Charge on q from other charges given net force is zero

[Physics2341313]

Homework Statement

Consider the figure below, we need to find the charge on $Q_0$, both charges Q are negative. It is given that the net charge on $Q_A$ is zero.

The figure of the problem is attached.

The Attempt at a Solution

I understand how to get the solution except for one part. I'm just going to write $F_x$ and $F_y$ below to denote the forces components as the numbers aren't relevant (I don't think?) for my question.

I understand that we can discard the constant $1/4\pi\epsilon_0$ or k whichever is preferred and that we can get rid of the $a^2$ terms in denominators when taking the radius and likewise for sin/cos for the respective components.

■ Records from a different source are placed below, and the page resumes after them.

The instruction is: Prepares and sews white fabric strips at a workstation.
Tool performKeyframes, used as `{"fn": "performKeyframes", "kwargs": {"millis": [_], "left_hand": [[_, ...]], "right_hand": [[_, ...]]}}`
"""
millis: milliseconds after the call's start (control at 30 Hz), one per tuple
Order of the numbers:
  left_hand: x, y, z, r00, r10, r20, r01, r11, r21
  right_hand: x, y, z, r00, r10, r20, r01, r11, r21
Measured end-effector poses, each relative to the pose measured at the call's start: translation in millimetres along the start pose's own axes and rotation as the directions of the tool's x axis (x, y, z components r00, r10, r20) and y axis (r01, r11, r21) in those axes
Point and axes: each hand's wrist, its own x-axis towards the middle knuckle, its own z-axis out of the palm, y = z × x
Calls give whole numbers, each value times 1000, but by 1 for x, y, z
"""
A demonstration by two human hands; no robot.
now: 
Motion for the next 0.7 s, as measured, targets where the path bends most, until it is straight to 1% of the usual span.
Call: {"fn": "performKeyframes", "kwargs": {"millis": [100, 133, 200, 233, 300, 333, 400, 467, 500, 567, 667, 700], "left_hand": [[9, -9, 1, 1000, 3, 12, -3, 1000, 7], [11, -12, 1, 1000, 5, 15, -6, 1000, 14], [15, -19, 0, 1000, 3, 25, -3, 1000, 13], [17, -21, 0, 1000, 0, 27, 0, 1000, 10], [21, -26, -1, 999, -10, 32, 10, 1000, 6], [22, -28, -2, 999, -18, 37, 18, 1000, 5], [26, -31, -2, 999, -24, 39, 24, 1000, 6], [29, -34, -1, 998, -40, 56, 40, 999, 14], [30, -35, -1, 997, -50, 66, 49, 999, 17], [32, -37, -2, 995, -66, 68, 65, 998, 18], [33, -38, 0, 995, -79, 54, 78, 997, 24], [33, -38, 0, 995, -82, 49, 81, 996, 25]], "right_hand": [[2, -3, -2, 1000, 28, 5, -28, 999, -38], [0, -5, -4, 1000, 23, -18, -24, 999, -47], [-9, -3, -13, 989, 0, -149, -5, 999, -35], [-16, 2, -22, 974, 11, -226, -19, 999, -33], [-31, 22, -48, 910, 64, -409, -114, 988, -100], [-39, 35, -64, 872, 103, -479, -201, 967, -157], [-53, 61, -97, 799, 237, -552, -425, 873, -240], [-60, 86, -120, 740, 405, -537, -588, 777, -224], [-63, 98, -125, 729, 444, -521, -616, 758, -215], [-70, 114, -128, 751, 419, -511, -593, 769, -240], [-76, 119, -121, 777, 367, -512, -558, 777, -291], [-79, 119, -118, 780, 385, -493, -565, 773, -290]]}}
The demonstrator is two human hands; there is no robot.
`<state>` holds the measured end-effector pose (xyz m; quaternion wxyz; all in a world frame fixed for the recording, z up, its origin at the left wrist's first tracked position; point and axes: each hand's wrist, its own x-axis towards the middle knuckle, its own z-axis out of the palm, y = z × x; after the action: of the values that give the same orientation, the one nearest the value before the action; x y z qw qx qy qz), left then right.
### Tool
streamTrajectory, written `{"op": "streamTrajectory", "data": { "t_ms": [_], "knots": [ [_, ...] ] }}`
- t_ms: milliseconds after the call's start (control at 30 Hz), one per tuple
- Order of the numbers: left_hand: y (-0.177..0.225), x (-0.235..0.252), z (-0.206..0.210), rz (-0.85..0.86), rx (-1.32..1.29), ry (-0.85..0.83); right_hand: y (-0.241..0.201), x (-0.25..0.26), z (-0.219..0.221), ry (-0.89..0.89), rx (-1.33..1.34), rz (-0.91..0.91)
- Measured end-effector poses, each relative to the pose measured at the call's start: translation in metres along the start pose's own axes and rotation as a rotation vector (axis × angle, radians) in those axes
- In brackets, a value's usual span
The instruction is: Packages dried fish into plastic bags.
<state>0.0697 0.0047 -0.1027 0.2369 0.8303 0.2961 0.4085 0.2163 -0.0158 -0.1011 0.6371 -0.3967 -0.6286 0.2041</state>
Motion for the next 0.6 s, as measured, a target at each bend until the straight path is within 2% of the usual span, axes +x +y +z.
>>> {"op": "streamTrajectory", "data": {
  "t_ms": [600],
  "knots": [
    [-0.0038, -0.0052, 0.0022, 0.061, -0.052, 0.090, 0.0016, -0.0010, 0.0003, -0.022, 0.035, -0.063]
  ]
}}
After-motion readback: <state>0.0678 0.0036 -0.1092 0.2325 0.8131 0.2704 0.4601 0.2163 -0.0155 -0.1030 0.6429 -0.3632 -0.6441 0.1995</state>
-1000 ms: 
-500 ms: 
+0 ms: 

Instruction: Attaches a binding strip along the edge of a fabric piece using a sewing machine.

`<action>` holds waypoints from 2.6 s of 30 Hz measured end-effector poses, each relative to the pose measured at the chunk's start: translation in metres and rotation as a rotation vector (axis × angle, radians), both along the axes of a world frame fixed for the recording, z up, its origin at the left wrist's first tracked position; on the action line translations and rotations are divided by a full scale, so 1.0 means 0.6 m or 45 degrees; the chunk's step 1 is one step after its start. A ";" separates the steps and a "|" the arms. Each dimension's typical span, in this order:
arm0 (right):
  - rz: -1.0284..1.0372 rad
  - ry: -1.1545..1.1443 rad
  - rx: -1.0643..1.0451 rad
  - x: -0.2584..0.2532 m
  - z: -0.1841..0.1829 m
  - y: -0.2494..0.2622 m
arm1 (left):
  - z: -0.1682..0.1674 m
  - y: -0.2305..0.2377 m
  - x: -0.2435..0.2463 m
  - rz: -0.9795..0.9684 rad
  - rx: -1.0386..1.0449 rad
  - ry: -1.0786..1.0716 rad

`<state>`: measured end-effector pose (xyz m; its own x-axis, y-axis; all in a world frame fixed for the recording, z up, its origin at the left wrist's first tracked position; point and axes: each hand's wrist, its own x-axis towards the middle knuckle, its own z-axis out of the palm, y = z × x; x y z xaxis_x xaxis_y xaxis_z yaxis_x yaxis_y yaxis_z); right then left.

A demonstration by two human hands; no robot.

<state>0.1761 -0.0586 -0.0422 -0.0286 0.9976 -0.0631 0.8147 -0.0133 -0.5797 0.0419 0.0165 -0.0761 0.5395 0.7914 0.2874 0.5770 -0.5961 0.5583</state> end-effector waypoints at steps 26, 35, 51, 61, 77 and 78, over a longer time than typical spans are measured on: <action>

The solution is $Q_0 Q/8 = \sqrt {F_x^2 + F_y^2}$.

Now the solution is obtained by $Q_0 = 8 * \sqrt {F_x^2 + F_y^2}$

Why is Q discarded here? I just don't see where it goes mathematically.. it just kind of "disappears". Is it discarded because it is stated that the net force caused by this charge is negligible?

 

[haruspex]

It is given that the net charge on QA is zero.

That doesn't mean anything. Do you mean the net force on Q_A is zero, or the potential at Q_A is zero?

Please clarify what F_x and F_y represent.
I don't understand why you would have Q₀Q in an equation. You don't care about any forces acting between Q₀ and the two Q charges. Did you mean Q₀Q_A?

 

[thepatient]

The units on the solution aren't consistent. They show that (units of electric charge)^2 = force.

 

[Physics2341313]

I didnt understand where the Q went until I reworked it and yes you're right. Is the below correct? It gives me the correct answer but as far as best way to solve technique etc goes not sure its close to good.

My notation could probably use some work... I realize I could have forgotten about the Q_0 components but split this up for practice breaking components up anyways.

I attached the work instead of trying to type tons of latex and mess it up

 

[haruspex]

I didnt understand where the Q went until I reworked it and yes you're right. Is the below correct? It gives me the correct answer but as far as best way to solve technique etc goes not sure its close to good.

My notation could probably use some work... I realize I could have forgotten about the Q_0 components but split this up for practice breaking components up anyways.

I attached the work instead of trying to type tons of latex and mess it up

It's probably neater to use the symmetry. Just use the components parallel to the line x+y=0.

 

[Physics2341313]

I'm not sure what you mean? I'm very bad at using symmetry doing these types of problems typically takes me ages as I can't identify the symmetry / relations correctly in square arrays of charge etc. Could you explain what you mean?

 

[haruspex]

I'm not sure what you mean? I'm very bad at using symmetry doing these types of problems typically takes me ages as I can't identify the symmetry / relations correctly in square arrays of charge etc. Could you explain what you mean?

Where could you put a straight line through the diagram so that the portions on eithe side are mirror images of each other? Hint: two of the charges are unique, so it must pass through each of those.